The realisation for exporters may remain flat, as market conditions anticipate continued stable cotton prices. Raw material prices have remained relatively low and consistent, providing some support to operating margins, which are expected to remain steady at around 11.0-11.5% for the current fiscal year—similar to the margins observed in the last fiscal year.

The Indian RMG industry continues to be labour-intensive, with minimal reliance on capital expenditure. Stable working capital cycles among major industry players are projected to prevent the need for additional working capital debt this fiscal. Strengthened balance sheets should also help maintain the stability of credit profiles for these entities.

An analysis of more than 140 RMG makers rated by CRISIL Ratings, with a combined revenue of roughly Rs 43,000 crore, confirms these trends.

Looking ahead, there remains some uncertainty around the effects of ongoing political instability in Bangladesh. While this turmoil may present a short-term opportunity for Indian RMG exporters, any gains are expected to be limited due to Bangladesh’s critical dependence on RMG exports and differences in product portfolios. Additionally, Bangladesh enjoys a zero-percent import duty on RMG exports to the European Union compared to India’s 9.6%.

“The domestic market, which contributes three-fourths of the  RMG industry’s revenue, is expected to grow a modest 4-6% this fiscal2 due to a shift in consumer spending towards avenues such as travel, electronic gadgets and other services.

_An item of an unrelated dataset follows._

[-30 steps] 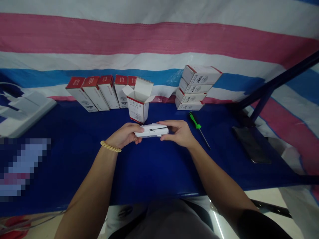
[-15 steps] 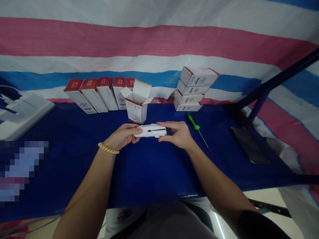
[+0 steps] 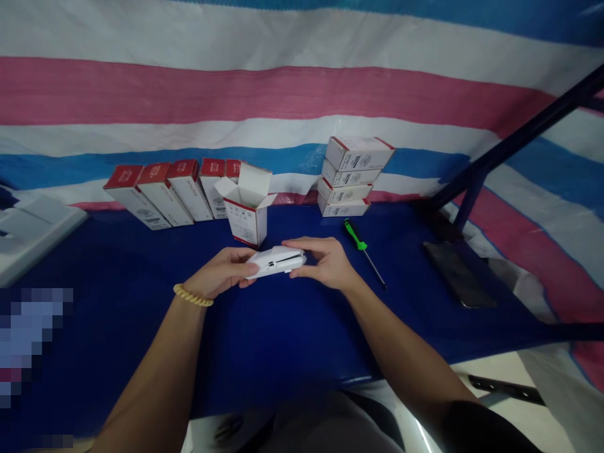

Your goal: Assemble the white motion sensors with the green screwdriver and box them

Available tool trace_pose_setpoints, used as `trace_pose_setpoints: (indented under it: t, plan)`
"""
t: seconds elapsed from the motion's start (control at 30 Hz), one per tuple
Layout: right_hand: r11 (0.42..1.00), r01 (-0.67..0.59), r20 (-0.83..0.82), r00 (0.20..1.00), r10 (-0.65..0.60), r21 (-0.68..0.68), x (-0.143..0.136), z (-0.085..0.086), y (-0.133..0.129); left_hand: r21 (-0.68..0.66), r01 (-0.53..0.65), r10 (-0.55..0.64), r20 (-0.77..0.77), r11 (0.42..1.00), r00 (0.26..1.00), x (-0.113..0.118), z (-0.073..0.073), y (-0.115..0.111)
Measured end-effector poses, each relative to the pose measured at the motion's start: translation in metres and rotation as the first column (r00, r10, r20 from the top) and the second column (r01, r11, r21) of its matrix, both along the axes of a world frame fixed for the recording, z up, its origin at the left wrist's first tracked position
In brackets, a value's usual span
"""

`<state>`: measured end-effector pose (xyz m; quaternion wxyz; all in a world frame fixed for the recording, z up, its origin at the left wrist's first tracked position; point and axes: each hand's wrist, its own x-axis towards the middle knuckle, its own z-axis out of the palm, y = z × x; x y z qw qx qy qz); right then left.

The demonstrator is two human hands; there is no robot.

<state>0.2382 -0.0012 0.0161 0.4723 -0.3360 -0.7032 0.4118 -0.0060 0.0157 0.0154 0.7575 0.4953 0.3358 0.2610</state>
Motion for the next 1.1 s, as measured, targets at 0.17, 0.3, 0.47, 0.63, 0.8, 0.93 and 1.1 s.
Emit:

Moreover, the contagion effect of retailers’ overstocking last fiscal impacted RMG manufacturers’ revenue growth in the first half of this fiscal.  The second half, however, is expected to receive a fillip from the festive season and a higher number of  weddings,” Gautam Shahi, Director, CRISIL Ratings, said. 

Consumer discretionary spending trends and any unforeseen fluctuations in domestic and international cotton prices will also be closely monitored over the course of the fiscal year. Retailers Association of India (RAI) business survey data suggests a moderation in year-on-year sales growth for apparel retailers to 2-4% from April to August 2024, compared to the 4-8% observed during the same period in the previous year.

Despite these challenges, the Indian RMG industry remains resilient. The stable working capital cycles, low raw material prices, and steady margins are expected to help the industry maintain creditworthiness throughout the fiscal year. As the industry navigates these complex factors, a moderate growth rate of 4-6% seems a realistic projection for the coming months.